[RAW DATA]

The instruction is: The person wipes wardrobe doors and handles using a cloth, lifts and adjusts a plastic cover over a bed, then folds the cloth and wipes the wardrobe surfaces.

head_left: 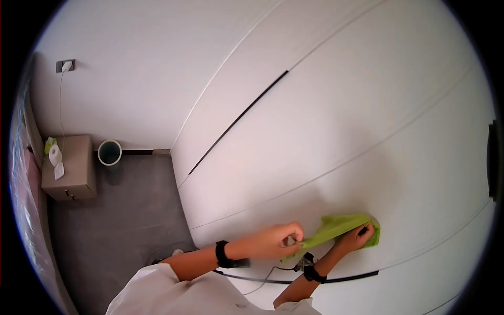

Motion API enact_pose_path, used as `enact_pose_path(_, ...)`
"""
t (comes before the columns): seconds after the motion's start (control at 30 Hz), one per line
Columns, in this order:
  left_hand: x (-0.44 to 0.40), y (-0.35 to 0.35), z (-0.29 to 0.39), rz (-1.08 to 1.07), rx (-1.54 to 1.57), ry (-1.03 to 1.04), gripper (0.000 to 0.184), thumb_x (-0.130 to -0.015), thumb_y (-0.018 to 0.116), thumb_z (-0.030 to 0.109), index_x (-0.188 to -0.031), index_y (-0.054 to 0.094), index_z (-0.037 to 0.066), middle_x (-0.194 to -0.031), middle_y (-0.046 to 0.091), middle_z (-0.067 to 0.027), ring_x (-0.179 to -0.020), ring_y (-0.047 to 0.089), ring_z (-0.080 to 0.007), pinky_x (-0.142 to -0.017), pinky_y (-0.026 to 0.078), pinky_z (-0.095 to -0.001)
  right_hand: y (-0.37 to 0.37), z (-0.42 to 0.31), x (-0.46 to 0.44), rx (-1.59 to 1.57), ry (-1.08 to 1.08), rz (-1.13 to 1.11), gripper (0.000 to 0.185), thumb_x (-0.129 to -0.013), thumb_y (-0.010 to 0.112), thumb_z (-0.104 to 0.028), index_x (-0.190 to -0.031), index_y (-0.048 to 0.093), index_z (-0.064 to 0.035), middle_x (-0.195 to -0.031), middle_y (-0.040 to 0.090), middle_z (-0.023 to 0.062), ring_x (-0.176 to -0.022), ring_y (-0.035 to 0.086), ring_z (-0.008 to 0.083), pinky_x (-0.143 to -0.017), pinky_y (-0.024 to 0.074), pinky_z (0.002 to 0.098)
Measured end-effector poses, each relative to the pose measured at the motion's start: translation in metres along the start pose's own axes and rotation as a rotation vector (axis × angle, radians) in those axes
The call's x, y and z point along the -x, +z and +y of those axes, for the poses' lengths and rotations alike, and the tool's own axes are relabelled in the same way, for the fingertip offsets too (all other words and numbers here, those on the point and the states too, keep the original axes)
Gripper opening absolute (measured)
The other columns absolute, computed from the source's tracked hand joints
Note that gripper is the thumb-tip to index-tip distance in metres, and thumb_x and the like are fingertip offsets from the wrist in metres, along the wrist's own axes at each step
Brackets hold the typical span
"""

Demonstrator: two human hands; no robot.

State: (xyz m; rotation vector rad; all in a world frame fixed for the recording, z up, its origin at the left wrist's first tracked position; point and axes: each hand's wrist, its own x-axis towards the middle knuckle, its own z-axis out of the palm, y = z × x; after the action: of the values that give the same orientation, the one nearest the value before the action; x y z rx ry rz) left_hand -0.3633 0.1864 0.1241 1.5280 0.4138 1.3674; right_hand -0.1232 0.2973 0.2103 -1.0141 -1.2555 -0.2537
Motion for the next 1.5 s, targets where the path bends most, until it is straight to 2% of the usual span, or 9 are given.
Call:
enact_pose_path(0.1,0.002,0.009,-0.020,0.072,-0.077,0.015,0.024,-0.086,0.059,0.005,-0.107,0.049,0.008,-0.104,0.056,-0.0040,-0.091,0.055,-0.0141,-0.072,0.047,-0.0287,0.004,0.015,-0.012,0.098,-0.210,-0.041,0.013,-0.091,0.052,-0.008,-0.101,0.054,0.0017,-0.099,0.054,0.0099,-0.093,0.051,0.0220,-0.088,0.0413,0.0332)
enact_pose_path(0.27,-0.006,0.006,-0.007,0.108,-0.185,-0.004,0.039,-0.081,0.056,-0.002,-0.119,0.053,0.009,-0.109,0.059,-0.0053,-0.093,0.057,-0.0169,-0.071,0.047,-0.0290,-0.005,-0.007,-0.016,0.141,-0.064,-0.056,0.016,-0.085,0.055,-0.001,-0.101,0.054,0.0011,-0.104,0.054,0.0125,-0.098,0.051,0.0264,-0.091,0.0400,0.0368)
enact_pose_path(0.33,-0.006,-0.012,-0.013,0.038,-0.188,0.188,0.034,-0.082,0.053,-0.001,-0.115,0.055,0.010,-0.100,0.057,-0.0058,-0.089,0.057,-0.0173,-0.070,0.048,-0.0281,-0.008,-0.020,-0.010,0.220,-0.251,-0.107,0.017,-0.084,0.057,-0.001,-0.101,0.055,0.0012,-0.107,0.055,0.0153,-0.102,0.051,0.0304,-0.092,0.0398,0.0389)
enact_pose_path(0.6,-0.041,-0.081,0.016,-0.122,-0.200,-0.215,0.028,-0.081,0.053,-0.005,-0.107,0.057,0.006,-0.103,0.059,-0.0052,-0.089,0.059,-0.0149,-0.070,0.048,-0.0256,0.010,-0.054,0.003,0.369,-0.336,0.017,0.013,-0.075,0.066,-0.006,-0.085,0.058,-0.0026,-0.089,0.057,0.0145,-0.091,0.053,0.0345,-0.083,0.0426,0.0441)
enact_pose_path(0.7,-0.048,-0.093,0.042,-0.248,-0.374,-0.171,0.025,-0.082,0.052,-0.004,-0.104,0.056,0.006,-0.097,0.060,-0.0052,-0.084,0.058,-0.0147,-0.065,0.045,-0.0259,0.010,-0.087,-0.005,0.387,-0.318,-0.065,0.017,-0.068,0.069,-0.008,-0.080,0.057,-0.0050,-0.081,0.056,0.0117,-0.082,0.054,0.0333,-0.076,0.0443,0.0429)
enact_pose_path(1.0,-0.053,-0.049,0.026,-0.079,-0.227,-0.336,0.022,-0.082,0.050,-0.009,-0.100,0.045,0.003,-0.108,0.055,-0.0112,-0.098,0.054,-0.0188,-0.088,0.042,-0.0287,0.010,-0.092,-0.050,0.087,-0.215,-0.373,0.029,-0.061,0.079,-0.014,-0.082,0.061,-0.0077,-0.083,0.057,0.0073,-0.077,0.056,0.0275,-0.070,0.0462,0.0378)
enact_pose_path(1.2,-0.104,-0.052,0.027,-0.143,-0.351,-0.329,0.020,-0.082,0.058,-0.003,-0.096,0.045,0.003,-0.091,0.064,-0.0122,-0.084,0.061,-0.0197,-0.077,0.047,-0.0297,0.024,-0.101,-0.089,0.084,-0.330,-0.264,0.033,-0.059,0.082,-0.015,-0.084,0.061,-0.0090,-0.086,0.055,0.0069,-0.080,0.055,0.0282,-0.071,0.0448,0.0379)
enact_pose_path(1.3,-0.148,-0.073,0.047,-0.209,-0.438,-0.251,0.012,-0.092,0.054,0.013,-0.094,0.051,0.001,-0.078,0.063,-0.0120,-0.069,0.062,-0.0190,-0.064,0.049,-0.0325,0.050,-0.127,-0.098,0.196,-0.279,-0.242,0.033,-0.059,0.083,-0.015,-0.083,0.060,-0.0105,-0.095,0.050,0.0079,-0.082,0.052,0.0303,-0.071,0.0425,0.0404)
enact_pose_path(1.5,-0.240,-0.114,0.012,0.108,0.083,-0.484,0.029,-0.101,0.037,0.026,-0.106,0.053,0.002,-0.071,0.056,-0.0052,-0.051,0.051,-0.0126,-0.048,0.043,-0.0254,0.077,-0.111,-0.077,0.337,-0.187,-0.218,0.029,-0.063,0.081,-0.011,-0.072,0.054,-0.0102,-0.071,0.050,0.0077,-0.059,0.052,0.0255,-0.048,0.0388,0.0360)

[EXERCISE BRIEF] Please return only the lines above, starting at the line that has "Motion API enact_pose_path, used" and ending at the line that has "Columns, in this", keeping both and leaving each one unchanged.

[RESPONSE]
Motion API enact_pose_path, used as `enact_pose_path(_, ...)`
"""
t (comes before the columns): seconds after the motion's start (control at 30 Hz), one per line
Columns, in this order:

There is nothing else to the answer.